WORK REQUEST
The lines to repeat are those below from the one containing "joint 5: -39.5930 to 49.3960" down to the one containing "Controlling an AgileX", both included; reproduce them exactly and nothing else.

:: INFORMATION SHOWN

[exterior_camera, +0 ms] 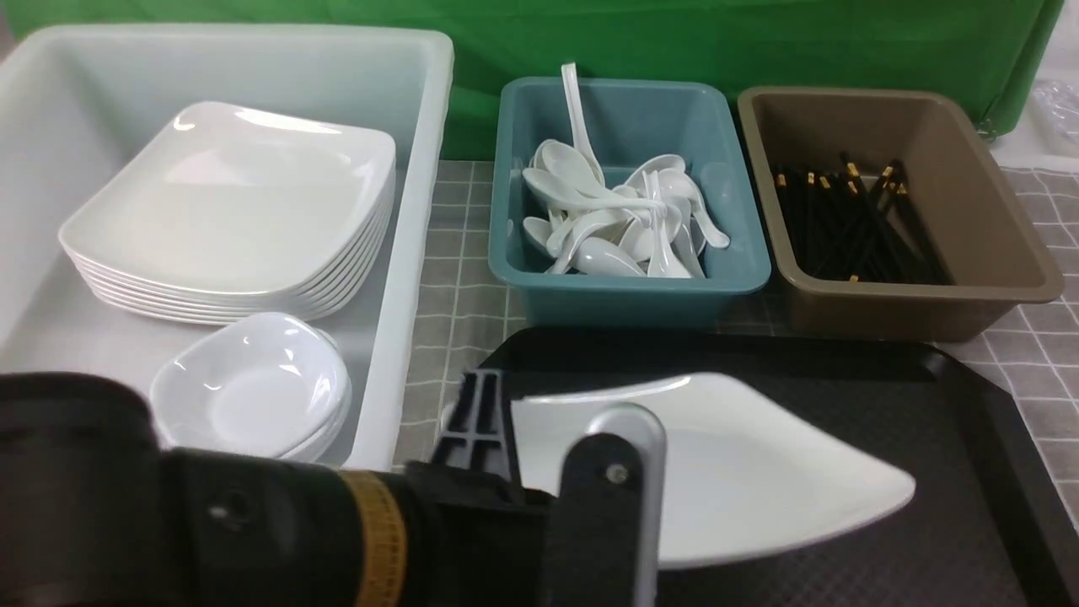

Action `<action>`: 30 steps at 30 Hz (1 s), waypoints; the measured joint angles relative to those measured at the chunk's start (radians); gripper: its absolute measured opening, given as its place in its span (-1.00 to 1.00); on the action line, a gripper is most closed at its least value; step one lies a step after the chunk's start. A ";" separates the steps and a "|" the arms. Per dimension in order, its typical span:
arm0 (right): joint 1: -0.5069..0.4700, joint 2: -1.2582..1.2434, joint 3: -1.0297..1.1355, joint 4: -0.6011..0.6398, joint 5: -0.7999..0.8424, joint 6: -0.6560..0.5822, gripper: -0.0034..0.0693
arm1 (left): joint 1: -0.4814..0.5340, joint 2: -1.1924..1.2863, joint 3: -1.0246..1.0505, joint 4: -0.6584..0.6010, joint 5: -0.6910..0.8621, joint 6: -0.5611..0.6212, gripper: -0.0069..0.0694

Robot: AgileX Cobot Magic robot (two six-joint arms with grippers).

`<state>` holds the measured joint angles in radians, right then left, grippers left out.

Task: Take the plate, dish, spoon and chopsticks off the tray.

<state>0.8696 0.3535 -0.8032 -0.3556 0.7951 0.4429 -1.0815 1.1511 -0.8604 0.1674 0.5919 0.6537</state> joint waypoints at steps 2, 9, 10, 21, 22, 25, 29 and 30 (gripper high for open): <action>0.000 0.006 0.000 -0.028 -0.010 0.033 -0.82 | 0.000 -0.033 0.000 -0.001 -0.010 -0.002 -0.74; 0.000 0.093 -0.011 -0.044 -0.059 0.091 -0.84 | 0.001 -0.119 -0.092 0.098 0.014 -0.149 -0.73; 0.000 0.116 -0.022 -0.043 -0.067 0.092 -0.84 | 0.011 -0.125 -0.124 0.147 0.024 -0.184 -0.73; 0.000 0.329 -0.122 -0.035 -0.139 0.018 -0.84 | 0.538 0.019 -0.200 0.364 0.046 -0.293 -0.73; 0.000 0.335 -0.122 -0.035 -0.140 0.014 -0.84 | 0.586 0.045 -0.200 0.364 0.026 -0.293 -0.73; 0.000 0.345 -0.122 -0.034 -0.141 0.004 -0.84 | 0.725 0.142 -0.200 0.376 -0.050 -0.287 -0.73; 0.000 0.344 -0.122 -0.034 -0.134 -0.019 -0.84 | 0.809 0.262 -0.200 0.418 -0.103 -0.260 -0.73; 0.000 0.344 -0.122 -0.034 -0.132 -0.021 -0.84 | 0.815 0.285 -0.200 0.427 -0.110 -0.259 -0.73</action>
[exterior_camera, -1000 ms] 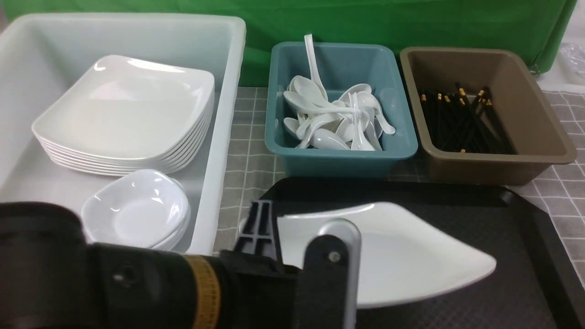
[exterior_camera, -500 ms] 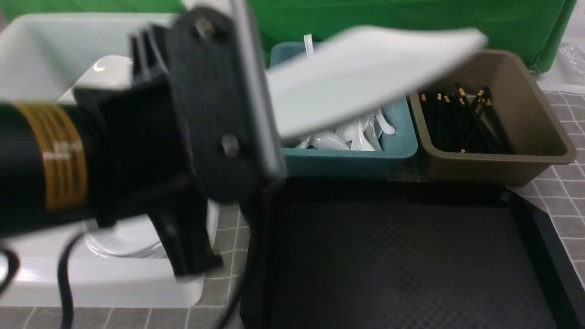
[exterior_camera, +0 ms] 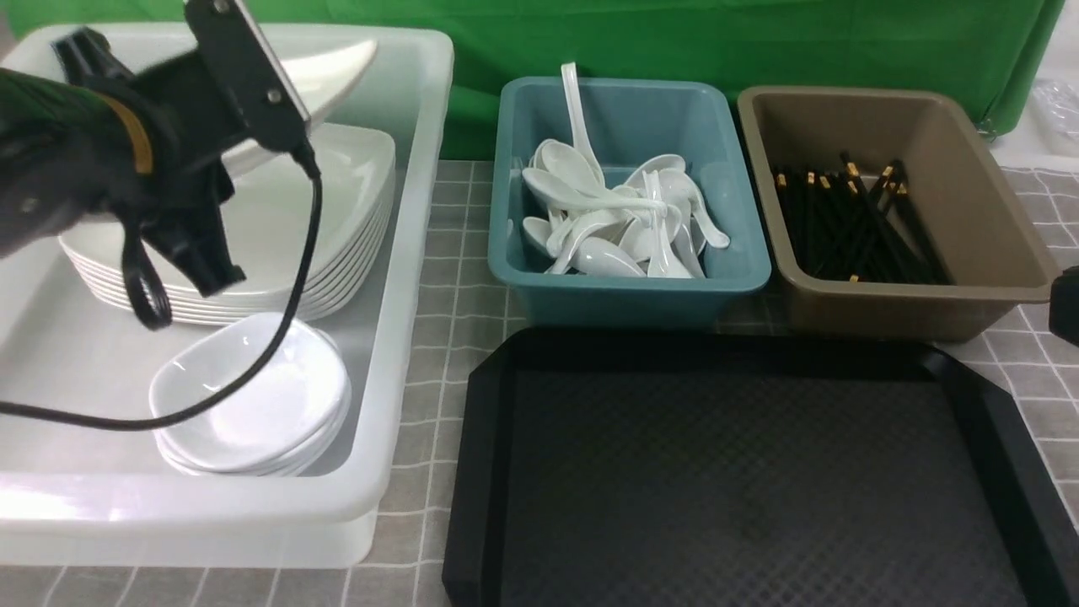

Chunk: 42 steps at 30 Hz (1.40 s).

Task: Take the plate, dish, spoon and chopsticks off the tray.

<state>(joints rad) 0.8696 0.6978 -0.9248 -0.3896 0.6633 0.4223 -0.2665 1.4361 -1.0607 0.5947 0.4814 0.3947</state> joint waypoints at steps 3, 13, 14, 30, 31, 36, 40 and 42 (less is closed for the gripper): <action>0.000 0.000 0.000 0.000 0.005 -0.007 -0.84 | 0.009 0.078 0.000 0.051 -0.021 0.002 -0.73; 0.000 0.000 0.000 0.041 0.014 -0.030 -0.84 | 0.025 0.215 -0.001 0.101 -0.071 0.005 -0.74; 0.000 0.000 0.000 0.041 0.014 -0.030 -0.84 | 0.026 0.217 -0.001 0.101 -0.073 0.005 -0.74; 0.000 0.000 0.000 0.162 0.054 -0.090 -0.84 | 0.036 0.274 -0.002 0.116 -0.187 -0.092 -0.22; 0.000 0.000 0.000 0.174 0.054 -0.098 -0.84 | 0.036 0.274 -0.002 0.118 -0.176 -0.092 -0.07; 0.000 0.000 0.000 0.194 0.055 -0.105 -0.81 | 0.037 0.238 -0.002 0.020 -0.118 -0.092 0.41; 0.000 0.000 0.000 0.201 0.055 -0.131 -0.80 | 0.037 0.141 -0.003 -0.133 -0.062 -0.092 0.67; 0.000 0.000 0.000 0.204 0.055 -0.141 -0.80 | 0.032 0.073 -0.004 -0.230 -0.028 -0.092 0.72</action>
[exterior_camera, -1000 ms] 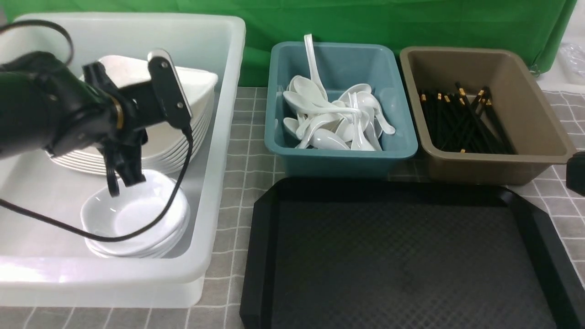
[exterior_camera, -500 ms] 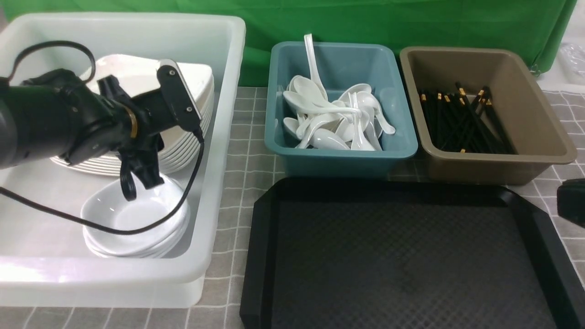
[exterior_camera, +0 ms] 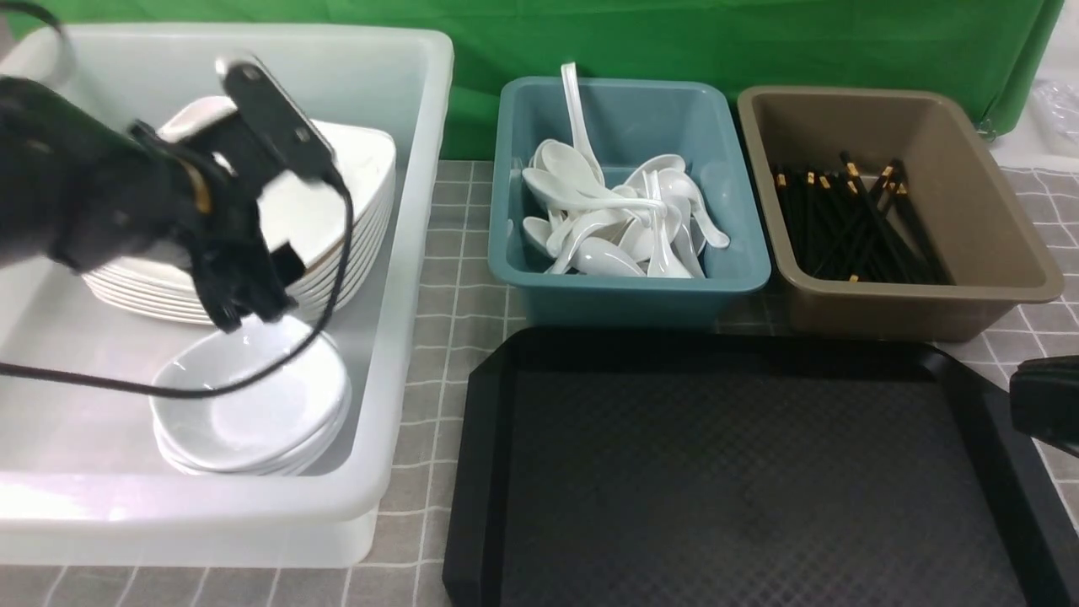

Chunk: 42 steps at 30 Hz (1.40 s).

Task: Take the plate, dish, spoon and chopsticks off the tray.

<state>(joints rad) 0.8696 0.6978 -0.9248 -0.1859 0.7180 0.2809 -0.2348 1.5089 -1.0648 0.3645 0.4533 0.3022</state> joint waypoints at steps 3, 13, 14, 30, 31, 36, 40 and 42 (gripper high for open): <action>0.000 0.000 0.000 0.002 0.000 -0.008 -0.78 | -0.035 -0.182 0.003 -0.180 0.046 -0.030 0.65; 0.000 -0.001 0.000 0.002 0.000 -0.010 -0.75 | -0.127 -0.804 0.295 -0.536 -0.095 0.017 -0.73; 0.000 -0.001 0.000 0.002 0.000 -0.010 -0.75 | -0.127 -0.804 0.295 -0.536 -0.095 0.017 -0.73; 0.000 -0.001 0.000 0.002 -0.001 -0.009 -0.63 | -0.127 -1.095 0.678 -0.620 -0.293 0.037 -0.79; 0.000 -0.001 0.000 0.002 -0.001 -0.009 -0.62 | -0.127 -1.095 0.692 -0.620 -0.294 0.037 -0.79; -0.015 -0.001 0.002 0.010 -0.009 -0.010 -0.59 | -0.127 -1.095 0.723 -0.620 -0.291 0.038 -0.79; -0.122 -0.007 0.043 0.013 -0.068 -0.010 -0.57 | -0.127 -1.095 0.742 -0.620 -0.291 0.038 -0.79; -0.195 -0.032 0.086 0.002 -0.121 -0.010 -0.58 | -0.127 -1.095 0.751 -0.620 -0.293 0.038 -0.79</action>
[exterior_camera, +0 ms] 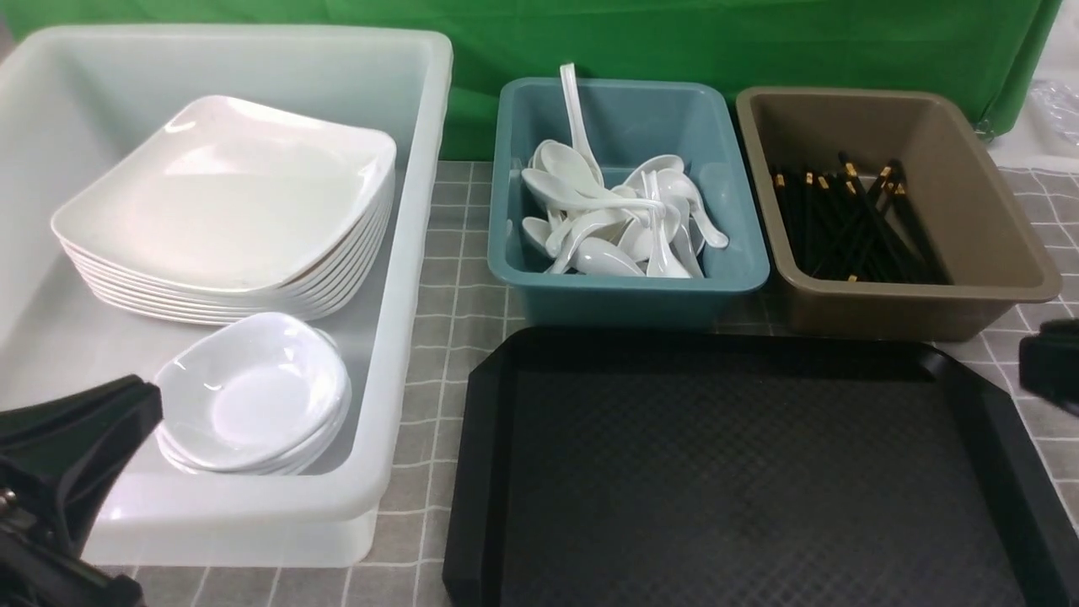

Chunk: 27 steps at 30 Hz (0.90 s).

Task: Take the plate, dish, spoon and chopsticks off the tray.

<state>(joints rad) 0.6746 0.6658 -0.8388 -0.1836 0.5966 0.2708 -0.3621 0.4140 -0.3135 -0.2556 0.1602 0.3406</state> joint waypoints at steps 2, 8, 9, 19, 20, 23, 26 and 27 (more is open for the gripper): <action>-0.067 -0.036 0.055 -0.009 -0.048 -0.001 -0.70 | 0.000 0.000 0.007 0.000 0.001 0.000 -0.79; -0.287 -0.297 0.372 0.017 -0.226 -0.045 -0.86 | 0.000 0.000 0.033 0.000 0.001 0.000 -0.79; -0.303 -0.307 0.399 0.018 -0.231 -0.049 -0.86 | 0.000 0.000 0.034 0.000 0.001 0.000 -0.79; -0.587 -0.658 0.837 0.053 -0.377 -0.114 -0.86 | 0.000 0.000 0.040 0.000 0.002 0.001 -0.79; -0.590 -0.661 0.841 0.054 -0.379 -0.117 -0.86 | 0.000 0.000 0.040 0.000 0.002 0.001 -0.79; -0.593 -0.665 0.845 0.055 -0.353 -0.130 -0.86 | 0.000 0.000 0.040 0.000 0.001 0.001 -0.79; -0.593 -0.665 0.845 0.055 -0.351 -0.132 -0.85 | 0.000 0.000 0.040 0.000 0.001 0.001 -0.79; -0.593 -0.665 0.845 0.055 -0.351 -0.132 -0.85 | 0.000 0.000 0.040 0.000 0.001 0.001 -0.79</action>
<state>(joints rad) 0.0820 0.0013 0.0061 -0.1289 0.2459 0.1384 -0.3621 0.4140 -0.2732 -0.2556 0.1615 0.3418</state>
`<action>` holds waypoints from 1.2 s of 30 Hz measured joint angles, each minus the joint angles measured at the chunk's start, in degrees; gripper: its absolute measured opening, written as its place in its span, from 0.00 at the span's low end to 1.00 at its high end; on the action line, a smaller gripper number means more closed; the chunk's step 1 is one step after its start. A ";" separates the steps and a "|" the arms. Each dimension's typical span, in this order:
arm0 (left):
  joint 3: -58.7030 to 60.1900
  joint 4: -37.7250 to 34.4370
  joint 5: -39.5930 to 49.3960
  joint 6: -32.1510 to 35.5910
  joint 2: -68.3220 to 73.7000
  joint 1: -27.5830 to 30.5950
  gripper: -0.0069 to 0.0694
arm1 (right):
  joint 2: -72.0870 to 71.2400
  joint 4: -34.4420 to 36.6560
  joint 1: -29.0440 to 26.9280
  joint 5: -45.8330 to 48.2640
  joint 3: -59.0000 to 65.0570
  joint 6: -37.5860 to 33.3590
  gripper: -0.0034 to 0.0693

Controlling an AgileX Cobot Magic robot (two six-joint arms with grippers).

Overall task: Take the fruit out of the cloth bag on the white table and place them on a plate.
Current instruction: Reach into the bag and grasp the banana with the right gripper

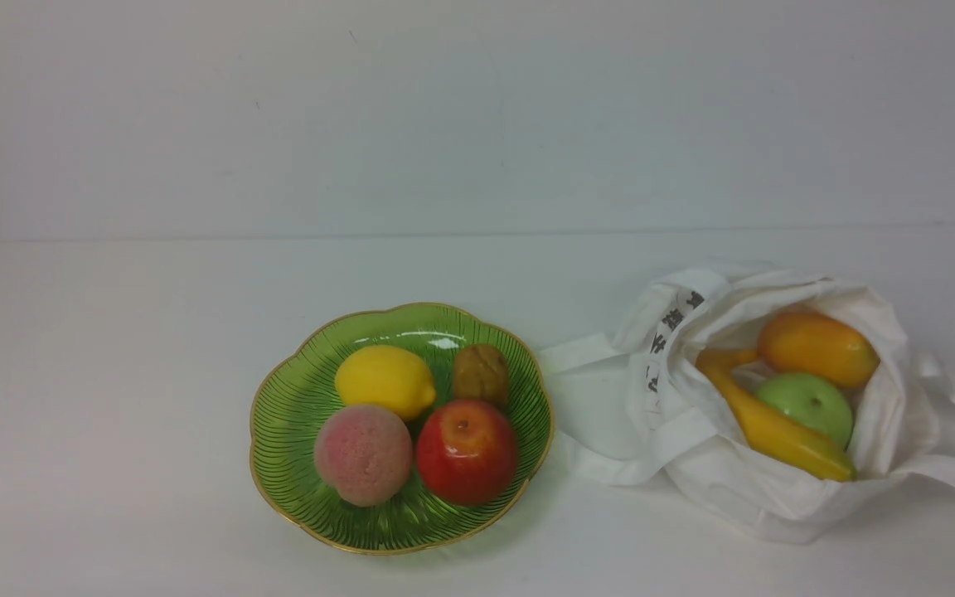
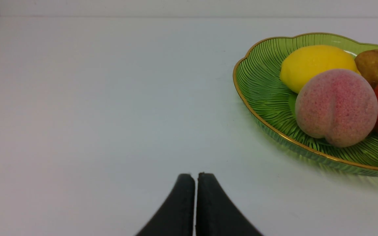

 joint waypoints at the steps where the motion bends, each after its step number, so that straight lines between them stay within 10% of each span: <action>1: 0.00 0.00 0.00 0.00 0.00 0.00 0.08 | 0.00 -0.24 0.00 -0.39 0.00 0.00 0.03; 9: 0.00 0.04 0.00 0.00 0.00 0.00 0.08 | 0.95 -4.65 0.00 -9.64 -3.63 1.23 0.03; 19: 0.00 0.04 0.00 0.00 0.00 0.00 0.08 | 31.20 -13.83 3.83 30.91 -32.63 -8.87 0.03; 26: 0.00 0.04 0.00 0.00 0.00 0.00 0.08 | 58.20 -2.49 8.47 48.18 -47.82 -28.11 0.03; 36: 0.00 0.04 0.00 0.00 0.00 0.00 0.08 | 78.75 10.94 8.88 49.82 -57.51 -47.94 0.13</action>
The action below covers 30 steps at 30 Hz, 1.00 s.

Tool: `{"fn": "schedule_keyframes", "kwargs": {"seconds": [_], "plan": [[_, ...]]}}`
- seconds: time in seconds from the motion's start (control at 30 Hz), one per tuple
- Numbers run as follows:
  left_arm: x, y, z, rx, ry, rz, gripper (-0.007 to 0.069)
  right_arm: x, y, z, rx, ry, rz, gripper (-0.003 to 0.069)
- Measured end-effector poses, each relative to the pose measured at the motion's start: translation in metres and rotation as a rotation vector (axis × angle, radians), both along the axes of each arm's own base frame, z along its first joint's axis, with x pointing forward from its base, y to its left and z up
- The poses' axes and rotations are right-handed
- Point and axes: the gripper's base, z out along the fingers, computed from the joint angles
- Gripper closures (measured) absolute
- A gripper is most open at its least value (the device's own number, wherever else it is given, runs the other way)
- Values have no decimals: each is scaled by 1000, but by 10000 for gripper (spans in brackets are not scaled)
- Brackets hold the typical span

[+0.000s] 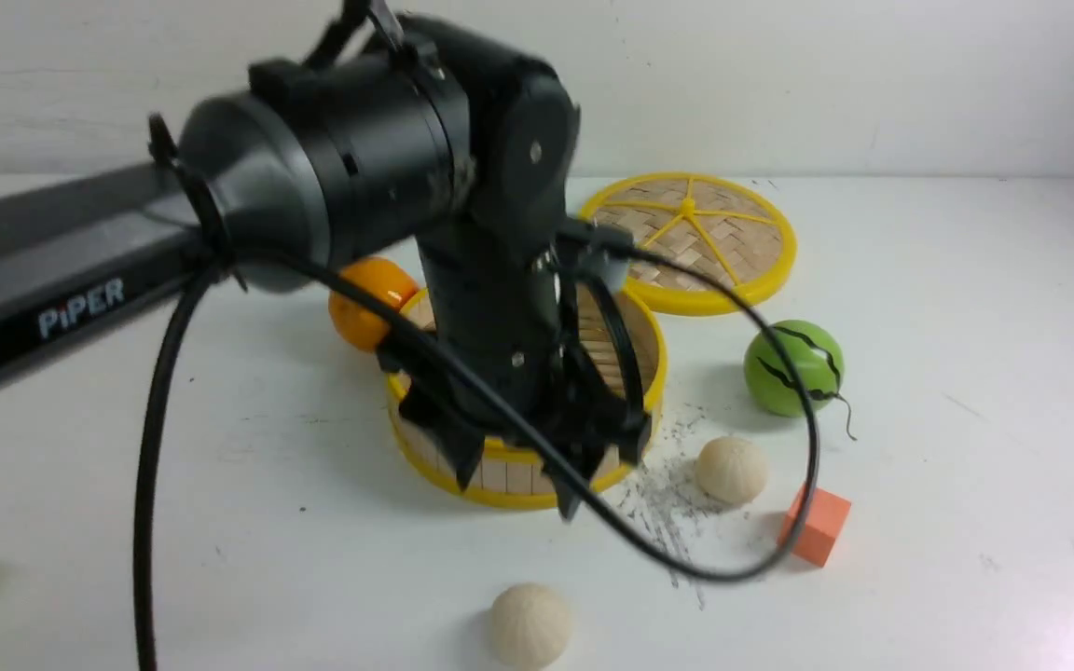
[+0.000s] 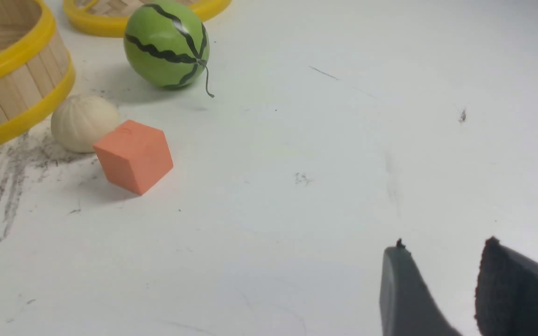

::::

SOLUTION TO THIS EXERCISE
  joint 5: -39.5930 to 49.3960
  joint 6: -32.1510 to 35.5910
  joint 2: -68.3220 to 73.7000
  joint 1: -27.5830 to 30.5950
  gripper: -0.0069 to 0.0694
arm1 (right):
  joint 2: -72.0870 to 71.2400
  joint 4: -34.4420 to 36.6560
  joint 1: -29.0440 to 26.9280
  joint 5: -45.8330 to 48.2640
  joint 3: -59.0000 to 65.0570
  joint 6: -37.5860 to 33.3590
  gripper: -0.0034 to 0.0693

Controlling an AgileX Cobot Magic robot (two six-joint arms with grippers).

Here the answer is complete.